**Work required**
Scan the records for lines with the word "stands", and copy every such line.

[Opening Task data section]

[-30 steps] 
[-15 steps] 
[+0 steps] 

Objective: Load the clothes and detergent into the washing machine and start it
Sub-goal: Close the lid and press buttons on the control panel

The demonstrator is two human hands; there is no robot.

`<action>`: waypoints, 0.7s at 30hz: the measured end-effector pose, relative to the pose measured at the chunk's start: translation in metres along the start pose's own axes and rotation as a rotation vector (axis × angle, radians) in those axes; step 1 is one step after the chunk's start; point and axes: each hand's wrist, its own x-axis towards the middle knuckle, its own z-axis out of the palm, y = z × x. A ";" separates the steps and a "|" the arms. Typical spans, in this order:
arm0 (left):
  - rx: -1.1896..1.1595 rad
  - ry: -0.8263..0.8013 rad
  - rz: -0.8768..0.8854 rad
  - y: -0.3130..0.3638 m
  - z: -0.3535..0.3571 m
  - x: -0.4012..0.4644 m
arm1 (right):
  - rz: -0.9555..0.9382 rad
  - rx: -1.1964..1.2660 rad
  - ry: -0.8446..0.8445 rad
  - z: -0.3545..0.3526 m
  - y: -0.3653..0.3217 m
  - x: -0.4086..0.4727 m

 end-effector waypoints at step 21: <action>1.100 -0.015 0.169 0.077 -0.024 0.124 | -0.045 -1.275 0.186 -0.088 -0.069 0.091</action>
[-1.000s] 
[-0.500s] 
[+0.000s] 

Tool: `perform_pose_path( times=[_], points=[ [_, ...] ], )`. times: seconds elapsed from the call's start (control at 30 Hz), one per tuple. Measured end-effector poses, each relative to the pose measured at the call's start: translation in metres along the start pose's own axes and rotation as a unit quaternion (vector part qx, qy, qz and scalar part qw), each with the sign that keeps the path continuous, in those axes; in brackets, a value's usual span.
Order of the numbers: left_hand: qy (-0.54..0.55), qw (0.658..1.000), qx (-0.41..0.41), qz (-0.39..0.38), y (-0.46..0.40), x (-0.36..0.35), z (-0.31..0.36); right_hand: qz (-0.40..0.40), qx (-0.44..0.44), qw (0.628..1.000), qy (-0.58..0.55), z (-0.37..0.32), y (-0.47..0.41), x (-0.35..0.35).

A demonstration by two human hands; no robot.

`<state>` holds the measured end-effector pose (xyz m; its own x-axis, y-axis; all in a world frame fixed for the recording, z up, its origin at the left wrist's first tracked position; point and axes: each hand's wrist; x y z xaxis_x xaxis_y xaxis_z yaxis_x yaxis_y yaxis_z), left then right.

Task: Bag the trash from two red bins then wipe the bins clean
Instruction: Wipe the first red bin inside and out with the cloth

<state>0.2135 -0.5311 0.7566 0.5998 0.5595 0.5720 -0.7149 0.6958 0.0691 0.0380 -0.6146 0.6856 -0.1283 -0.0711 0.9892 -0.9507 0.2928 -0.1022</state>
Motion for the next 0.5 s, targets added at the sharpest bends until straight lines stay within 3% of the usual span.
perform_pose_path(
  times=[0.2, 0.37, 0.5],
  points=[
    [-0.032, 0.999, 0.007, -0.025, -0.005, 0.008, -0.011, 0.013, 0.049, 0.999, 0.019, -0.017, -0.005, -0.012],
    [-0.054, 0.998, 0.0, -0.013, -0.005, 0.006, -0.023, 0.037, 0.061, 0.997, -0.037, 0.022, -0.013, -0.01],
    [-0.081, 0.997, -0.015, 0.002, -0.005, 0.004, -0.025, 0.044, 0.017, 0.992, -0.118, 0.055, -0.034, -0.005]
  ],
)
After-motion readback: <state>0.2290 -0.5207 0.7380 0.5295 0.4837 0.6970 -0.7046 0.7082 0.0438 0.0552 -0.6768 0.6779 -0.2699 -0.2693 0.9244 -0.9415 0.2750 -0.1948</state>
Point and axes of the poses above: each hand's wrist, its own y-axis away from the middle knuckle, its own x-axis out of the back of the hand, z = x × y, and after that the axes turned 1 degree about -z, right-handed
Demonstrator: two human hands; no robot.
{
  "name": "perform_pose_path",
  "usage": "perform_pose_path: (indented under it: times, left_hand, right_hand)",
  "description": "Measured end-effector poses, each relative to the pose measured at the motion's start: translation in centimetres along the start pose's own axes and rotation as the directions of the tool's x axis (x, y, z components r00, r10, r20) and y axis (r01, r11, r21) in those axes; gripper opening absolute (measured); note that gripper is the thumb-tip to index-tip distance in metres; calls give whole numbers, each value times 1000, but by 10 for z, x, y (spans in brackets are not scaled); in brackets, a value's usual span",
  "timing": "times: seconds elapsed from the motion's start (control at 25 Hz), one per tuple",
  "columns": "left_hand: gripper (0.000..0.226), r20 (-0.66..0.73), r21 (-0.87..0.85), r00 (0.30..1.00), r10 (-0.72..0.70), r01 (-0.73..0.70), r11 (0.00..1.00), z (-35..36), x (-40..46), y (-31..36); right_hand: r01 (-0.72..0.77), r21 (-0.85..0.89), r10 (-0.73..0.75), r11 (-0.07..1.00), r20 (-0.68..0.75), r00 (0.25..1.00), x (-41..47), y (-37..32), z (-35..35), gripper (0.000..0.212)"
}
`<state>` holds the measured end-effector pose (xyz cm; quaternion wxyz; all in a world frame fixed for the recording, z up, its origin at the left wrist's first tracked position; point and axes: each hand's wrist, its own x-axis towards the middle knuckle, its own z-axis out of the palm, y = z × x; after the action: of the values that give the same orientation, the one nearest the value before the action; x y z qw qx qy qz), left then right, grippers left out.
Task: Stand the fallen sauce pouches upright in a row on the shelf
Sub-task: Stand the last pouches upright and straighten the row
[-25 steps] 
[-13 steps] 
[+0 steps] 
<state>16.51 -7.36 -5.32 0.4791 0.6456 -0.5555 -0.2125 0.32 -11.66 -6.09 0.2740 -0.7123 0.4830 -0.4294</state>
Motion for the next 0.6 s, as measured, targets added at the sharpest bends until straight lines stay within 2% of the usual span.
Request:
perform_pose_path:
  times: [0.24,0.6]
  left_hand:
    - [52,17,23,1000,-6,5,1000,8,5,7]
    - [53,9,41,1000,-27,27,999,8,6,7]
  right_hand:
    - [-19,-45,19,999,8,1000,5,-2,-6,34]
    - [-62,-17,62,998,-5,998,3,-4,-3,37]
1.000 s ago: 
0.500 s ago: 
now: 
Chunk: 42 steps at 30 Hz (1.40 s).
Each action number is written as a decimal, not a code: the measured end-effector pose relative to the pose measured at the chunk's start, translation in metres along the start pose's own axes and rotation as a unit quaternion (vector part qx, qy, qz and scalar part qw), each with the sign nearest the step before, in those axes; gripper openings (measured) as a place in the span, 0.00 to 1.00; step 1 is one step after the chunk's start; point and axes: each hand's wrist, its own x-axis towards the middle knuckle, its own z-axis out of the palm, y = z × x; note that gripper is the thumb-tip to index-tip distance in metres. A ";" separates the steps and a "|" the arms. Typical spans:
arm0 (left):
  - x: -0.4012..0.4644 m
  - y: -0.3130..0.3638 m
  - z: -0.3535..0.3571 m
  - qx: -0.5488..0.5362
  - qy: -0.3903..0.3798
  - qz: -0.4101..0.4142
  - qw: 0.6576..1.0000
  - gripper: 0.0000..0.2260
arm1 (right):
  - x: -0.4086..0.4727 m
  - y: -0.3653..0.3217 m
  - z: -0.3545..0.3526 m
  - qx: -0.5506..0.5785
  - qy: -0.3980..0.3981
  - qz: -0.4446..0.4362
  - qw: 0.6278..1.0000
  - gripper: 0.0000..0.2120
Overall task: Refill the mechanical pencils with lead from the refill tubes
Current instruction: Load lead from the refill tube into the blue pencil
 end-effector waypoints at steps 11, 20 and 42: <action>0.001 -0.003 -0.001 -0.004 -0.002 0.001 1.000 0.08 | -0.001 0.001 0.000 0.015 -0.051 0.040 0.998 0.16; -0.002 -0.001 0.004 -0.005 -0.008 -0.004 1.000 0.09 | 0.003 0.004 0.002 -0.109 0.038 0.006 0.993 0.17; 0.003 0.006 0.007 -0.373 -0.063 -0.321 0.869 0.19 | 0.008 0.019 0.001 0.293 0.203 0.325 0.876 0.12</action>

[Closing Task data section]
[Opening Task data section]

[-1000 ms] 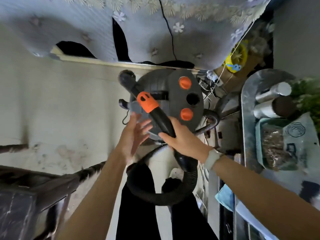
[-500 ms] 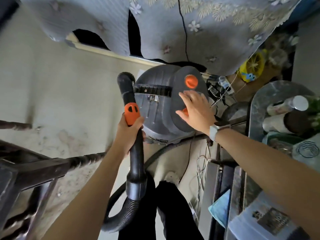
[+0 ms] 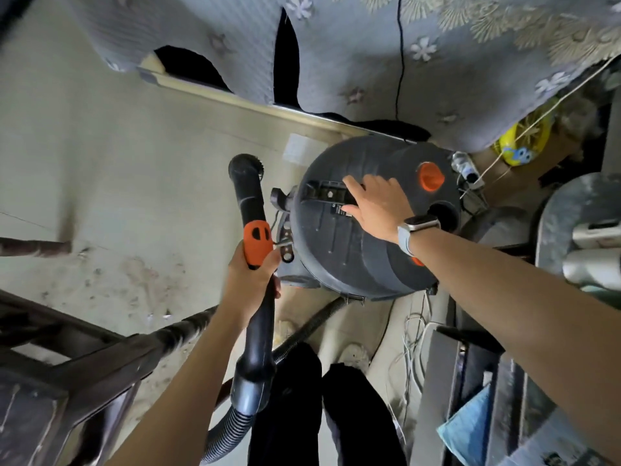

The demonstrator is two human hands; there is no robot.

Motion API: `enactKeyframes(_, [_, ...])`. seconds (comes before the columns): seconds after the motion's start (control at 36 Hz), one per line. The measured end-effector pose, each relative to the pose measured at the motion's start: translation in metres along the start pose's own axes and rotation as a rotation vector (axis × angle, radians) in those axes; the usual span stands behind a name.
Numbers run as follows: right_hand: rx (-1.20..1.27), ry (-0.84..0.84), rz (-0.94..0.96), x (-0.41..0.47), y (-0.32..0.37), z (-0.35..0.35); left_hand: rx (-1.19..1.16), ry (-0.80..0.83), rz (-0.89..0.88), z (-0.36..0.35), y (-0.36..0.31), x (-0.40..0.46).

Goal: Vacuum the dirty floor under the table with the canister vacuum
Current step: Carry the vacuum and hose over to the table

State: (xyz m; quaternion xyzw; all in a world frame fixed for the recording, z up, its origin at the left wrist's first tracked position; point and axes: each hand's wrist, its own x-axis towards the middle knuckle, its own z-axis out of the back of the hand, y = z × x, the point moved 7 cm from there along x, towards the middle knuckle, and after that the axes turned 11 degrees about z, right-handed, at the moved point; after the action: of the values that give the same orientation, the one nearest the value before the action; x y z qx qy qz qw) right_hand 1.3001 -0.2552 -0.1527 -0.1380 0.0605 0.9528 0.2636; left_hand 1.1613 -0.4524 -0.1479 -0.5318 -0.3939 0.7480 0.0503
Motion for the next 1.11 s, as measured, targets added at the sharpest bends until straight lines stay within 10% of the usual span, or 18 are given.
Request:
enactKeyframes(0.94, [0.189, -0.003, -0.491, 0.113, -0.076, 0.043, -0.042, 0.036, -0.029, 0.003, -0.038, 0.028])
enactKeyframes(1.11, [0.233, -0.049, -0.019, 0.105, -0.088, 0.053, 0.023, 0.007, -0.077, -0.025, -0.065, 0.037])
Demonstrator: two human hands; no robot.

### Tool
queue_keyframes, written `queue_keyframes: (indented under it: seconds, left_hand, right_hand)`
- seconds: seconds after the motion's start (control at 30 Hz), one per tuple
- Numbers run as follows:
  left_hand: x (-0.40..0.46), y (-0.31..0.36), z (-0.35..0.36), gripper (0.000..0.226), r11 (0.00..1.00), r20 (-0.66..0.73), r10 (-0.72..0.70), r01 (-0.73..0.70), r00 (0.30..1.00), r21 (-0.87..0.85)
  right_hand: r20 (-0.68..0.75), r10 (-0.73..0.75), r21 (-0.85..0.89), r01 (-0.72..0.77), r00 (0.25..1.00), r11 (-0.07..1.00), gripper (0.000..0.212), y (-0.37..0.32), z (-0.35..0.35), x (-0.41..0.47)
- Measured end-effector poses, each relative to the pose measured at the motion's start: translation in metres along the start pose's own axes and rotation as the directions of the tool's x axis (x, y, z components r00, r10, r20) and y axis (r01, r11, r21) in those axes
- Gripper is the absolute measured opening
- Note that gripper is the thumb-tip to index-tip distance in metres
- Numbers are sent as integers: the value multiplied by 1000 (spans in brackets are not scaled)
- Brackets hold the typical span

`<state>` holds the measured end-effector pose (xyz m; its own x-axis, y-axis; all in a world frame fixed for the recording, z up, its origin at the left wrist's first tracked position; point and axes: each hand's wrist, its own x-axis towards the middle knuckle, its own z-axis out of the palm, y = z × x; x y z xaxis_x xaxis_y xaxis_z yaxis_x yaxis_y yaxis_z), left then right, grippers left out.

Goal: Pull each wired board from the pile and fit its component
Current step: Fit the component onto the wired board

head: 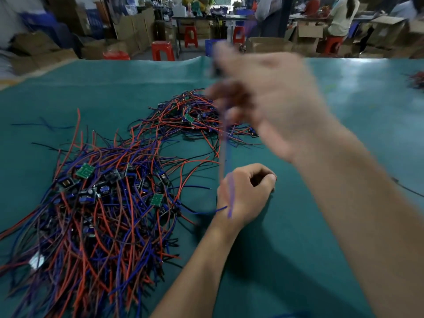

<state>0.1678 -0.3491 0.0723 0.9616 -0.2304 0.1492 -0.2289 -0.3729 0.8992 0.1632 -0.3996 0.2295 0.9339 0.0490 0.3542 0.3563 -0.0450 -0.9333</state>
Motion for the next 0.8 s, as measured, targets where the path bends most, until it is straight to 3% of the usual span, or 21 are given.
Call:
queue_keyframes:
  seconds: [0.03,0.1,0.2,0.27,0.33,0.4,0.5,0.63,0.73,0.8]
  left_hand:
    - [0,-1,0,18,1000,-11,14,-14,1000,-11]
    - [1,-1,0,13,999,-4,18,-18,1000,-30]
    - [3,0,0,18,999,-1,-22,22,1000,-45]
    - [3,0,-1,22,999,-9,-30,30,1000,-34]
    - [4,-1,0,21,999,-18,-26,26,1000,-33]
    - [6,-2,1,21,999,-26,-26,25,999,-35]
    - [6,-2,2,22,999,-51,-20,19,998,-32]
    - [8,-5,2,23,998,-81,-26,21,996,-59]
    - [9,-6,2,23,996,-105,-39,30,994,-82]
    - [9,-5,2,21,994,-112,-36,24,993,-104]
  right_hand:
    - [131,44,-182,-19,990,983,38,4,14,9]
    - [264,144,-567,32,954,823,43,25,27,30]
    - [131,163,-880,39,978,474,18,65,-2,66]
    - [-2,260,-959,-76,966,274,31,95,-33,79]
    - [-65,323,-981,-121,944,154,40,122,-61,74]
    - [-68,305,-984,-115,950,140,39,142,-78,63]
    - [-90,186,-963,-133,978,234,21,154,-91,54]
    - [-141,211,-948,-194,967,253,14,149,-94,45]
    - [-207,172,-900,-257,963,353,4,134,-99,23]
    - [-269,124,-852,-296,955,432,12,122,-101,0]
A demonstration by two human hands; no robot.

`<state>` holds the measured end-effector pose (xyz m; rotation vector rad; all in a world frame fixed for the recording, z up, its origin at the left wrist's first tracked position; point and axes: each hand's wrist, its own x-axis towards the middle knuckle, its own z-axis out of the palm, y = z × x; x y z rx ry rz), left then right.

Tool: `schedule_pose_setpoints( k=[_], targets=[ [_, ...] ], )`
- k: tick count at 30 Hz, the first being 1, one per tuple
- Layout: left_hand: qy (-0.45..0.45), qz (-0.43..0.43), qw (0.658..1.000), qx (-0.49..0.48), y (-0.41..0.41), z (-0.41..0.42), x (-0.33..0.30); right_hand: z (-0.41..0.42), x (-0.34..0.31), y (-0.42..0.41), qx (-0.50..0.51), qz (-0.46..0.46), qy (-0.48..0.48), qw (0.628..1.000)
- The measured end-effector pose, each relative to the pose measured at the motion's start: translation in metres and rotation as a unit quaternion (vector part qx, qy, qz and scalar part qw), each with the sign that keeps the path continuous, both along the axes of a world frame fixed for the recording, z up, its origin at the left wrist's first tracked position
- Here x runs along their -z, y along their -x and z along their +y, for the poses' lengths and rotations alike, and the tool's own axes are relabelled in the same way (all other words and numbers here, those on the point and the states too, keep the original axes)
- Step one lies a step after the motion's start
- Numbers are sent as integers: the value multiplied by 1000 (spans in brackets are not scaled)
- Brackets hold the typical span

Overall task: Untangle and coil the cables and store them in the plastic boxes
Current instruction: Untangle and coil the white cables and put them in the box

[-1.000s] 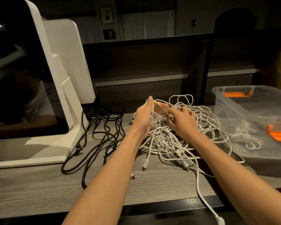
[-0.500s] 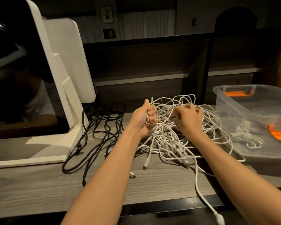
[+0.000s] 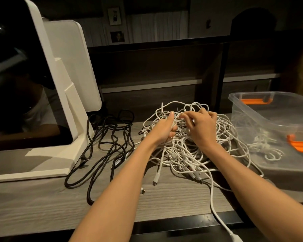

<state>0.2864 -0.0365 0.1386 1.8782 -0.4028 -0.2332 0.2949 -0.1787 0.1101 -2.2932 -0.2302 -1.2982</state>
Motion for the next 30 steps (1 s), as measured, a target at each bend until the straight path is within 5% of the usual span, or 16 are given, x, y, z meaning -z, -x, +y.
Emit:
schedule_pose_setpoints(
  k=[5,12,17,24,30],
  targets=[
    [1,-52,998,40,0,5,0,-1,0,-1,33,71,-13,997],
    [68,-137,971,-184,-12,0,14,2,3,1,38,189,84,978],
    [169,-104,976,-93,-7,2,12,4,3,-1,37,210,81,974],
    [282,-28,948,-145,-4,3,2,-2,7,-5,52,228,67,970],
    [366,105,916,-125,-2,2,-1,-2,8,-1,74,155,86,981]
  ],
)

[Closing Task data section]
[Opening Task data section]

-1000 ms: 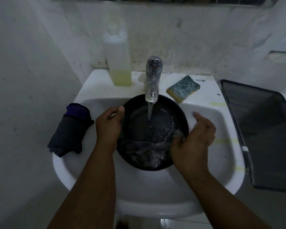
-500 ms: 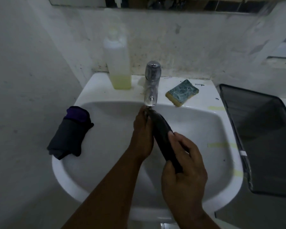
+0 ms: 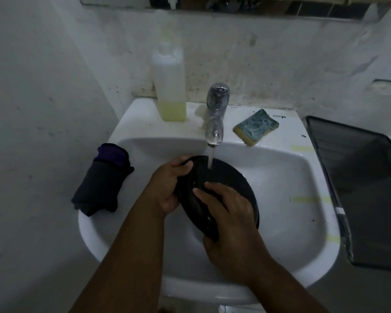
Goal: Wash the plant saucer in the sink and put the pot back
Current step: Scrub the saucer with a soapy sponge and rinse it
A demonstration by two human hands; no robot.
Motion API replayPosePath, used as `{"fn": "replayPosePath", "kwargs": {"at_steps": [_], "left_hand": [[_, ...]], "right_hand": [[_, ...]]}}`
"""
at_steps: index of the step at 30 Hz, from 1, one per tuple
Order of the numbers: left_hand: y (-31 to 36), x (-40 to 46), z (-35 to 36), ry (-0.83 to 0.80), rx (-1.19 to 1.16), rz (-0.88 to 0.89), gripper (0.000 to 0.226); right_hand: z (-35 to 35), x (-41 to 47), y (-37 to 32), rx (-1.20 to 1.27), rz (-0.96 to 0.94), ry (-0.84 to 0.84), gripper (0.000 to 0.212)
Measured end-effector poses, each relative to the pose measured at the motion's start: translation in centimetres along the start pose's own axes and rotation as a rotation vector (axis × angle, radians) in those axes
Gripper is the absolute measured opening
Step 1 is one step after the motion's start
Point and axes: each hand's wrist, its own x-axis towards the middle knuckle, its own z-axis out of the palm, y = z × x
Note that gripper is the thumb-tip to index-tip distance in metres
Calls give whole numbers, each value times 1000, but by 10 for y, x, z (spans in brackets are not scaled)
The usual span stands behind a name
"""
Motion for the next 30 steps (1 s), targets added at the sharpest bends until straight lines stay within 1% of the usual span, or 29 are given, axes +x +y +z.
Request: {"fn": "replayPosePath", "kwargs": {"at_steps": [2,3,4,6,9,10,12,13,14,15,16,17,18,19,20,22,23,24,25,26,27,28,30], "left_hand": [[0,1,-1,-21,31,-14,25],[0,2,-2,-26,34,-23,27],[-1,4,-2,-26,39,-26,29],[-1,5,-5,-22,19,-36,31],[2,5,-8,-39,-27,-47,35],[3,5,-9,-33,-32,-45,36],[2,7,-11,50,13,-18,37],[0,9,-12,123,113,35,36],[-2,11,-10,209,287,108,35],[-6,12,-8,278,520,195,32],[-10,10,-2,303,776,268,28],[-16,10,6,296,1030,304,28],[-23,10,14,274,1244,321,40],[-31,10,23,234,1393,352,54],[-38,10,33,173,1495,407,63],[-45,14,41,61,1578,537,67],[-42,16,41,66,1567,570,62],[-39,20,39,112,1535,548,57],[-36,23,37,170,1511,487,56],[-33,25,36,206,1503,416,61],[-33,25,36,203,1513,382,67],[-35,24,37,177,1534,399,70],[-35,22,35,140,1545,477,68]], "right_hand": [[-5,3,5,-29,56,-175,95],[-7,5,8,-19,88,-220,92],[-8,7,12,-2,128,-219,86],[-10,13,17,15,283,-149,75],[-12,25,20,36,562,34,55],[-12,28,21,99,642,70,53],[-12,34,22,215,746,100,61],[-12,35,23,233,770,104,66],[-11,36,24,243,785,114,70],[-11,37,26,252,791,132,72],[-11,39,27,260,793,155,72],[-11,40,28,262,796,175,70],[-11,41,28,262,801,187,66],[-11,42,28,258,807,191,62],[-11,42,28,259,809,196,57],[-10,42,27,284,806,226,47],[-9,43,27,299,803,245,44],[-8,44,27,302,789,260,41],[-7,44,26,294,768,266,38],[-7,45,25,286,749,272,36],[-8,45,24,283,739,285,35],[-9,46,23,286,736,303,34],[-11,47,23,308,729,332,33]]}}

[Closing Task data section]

**Result of this task**
Motion API: `enactKeyframes(_, [_, ...])`. seconds (comes before the columns): seconds after the motion's start (control at 36 Hz), one per line. The measured end-effector pose, each relative to the pose measured at the motion's start: translation in metres along the start pose's own axes and rotation as a rotation vector (axis × angle, radians) in those axes; the usual span stands behind a name.
The usual span stands behind a name

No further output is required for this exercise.